The band's most famous track "London Underground", along with its accompanying flash animation, was a popular internet fad in the UK in 2004 and 2005. It is set to the tune of "Going Underground" by The Jam and criticises the London Underground strike of the time. It was released as part of their first album, and a newly recorded version with a rock music accompaniment was included in Unfit to Practise, as well as being released as a single on the iTunes Store, reaching number one on the 'Comedy' chart having been downloaded over 4 million times.

Both Kay and Biswas studied medicine at Imperial College London. Their songs "Snippets" and "Careless Surgeon" ridicule those who study medicine at rival London medical schools King's College London and Barts respectively. "Always Look on the Bright Side of Life", the final song of their first album, ridicules most of the other London medical schools.
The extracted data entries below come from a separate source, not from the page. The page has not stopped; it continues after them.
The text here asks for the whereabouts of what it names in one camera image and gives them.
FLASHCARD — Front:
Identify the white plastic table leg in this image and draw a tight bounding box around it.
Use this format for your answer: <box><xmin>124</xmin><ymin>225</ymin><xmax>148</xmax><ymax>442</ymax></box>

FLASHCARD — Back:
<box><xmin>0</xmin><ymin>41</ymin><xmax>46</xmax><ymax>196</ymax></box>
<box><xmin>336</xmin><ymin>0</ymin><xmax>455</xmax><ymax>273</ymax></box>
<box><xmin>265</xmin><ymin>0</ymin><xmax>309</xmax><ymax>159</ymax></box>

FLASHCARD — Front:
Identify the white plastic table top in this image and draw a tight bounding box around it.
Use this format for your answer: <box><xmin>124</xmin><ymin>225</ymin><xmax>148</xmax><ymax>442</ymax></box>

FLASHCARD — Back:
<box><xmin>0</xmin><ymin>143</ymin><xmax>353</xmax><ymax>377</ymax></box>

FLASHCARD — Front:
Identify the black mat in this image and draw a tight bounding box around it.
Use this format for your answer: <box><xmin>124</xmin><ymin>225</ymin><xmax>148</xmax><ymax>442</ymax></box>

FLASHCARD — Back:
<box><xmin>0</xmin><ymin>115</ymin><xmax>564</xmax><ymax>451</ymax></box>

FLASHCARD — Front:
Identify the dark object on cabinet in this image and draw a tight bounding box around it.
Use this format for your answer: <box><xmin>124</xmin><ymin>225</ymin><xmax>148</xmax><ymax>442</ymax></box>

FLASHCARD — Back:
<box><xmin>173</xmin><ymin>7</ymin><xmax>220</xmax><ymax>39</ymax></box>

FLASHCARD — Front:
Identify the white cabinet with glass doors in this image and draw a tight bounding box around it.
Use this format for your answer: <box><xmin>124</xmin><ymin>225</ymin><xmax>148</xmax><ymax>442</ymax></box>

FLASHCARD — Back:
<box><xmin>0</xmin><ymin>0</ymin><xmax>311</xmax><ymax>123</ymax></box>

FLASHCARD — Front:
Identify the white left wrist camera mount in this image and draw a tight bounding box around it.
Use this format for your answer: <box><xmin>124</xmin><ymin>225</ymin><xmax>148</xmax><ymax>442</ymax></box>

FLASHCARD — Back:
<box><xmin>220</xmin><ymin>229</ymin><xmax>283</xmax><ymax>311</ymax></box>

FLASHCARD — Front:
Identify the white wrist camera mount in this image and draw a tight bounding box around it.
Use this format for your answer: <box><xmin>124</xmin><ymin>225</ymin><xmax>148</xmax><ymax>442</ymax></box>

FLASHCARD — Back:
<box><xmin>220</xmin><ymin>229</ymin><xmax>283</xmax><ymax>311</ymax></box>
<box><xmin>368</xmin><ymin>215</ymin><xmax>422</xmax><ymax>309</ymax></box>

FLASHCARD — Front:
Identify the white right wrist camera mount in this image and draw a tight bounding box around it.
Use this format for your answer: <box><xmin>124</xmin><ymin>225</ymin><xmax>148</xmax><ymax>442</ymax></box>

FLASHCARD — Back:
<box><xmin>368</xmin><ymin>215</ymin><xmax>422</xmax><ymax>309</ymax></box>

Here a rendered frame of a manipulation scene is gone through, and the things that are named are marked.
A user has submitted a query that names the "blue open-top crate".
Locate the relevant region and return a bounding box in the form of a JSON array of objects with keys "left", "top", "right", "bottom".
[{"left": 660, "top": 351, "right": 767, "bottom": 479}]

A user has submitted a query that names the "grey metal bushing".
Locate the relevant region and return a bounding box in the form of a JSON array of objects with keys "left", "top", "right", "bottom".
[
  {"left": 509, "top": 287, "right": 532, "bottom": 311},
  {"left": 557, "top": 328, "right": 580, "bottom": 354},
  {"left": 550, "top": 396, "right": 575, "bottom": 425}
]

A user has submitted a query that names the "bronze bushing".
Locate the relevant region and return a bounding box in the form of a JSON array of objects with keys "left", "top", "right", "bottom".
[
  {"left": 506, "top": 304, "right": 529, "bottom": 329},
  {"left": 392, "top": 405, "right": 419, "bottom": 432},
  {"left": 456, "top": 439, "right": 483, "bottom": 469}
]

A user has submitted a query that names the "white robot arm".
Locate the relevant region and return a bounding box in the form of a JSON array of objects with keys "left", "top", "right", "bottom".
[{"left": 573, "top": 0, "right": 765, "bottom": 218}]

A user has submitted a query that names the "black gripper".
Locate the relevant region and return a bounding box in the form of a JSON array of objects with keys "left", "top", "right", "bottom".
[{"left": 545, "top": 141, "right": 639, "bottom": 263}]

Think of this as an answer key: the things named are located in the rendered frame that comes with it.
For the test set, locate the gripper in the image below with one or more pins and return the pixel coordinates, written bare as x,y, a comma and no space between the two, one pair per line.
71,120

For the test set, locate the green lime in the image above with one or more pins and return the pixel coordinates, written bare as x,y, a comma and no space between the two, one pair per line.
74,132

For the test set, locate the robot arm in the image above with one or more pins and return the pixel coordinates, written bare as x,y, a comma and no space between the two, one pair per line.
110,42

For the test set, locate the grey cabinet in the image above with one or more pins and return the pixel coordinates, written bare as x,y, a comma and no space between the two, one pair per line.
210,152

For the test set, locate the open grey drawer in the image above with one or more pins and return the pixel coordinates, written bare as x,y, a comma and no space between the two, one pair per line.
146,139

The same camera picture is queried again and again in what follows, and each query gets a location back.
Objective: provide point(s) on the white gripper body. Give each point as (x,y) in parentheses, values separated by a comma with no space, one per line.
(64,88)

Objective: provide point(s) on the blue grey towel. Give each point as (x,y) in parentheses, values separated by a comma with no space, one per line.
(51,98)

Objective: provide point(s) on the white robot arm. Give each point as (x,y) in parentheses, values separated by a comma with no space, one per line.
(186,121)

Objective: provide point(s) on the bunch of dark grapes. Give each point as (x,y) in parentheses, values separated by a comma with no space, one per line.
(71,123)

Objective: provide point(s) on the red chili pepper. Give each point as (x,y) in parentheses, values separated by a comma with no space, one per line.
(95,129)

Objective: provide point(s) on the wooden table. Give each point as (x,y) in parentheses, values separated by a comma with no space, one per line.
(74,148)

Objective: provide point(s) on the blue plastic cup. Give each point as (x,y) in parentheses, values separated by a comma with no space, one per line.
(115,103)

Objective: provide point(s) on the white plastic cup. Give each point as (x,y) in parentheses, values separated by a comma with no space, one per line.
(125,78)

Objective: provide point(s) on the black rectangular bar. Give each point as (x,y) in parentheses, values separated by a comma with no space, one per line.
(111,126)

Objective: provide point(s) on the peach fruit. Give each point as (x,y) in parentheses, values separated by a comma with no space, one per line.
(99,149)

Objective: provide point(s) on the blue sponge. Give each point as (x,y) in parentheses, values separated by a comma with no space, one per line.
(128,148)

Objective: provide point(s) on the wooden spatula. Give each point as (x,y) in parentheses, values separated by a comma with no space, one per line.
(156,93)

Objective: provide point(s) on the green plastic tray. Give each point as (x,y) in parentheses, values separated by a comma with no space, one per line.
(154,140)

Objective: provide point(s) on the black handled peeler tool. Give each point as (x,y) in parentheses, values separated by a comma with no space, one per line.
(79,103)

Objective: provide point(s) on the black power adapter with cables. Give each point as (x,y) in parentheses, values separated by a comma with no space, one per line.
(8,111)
The band's official website stated that "Locum Amateur Transplant Suman Biswas appeared with Adam for a few years, but is now back to healing the sick and lame". Biswas works full-time in the NHS as an anaesthetist and in 2013 released a solo album entitled Still Alive after Amateur Transplants.

==Discography==
- 2004 – Fitness to Practice
- 2007 – The Black and White Menstrual Show (DVD of performance)
- 2008 – Unfit to Practise
- 2009 – In Theatre (Live recorded album)
- 2010 – Have Yourself a Sweary Little Christmas
- 2013 – Specimens
- 2016 – The Remains of Tom Lehrer

==Tours==

Amateur Transplants toured the UK in 2007 with "The Black and White Menstrual Show" which resulted in their first DVD.

In 2010 the duo toured the UK with the "Amateur Transplants in Theatre" show leading to the live album of the same name.

In October 2011 the duo toured Trondheim, Norway, and performed at Rockheim during Frampeik, an annual conference for Norwegian medical students.

During 2012, Adam Kay toured Britain under the title "From Amateur Transplants: Adam Kay's Smutty Songs".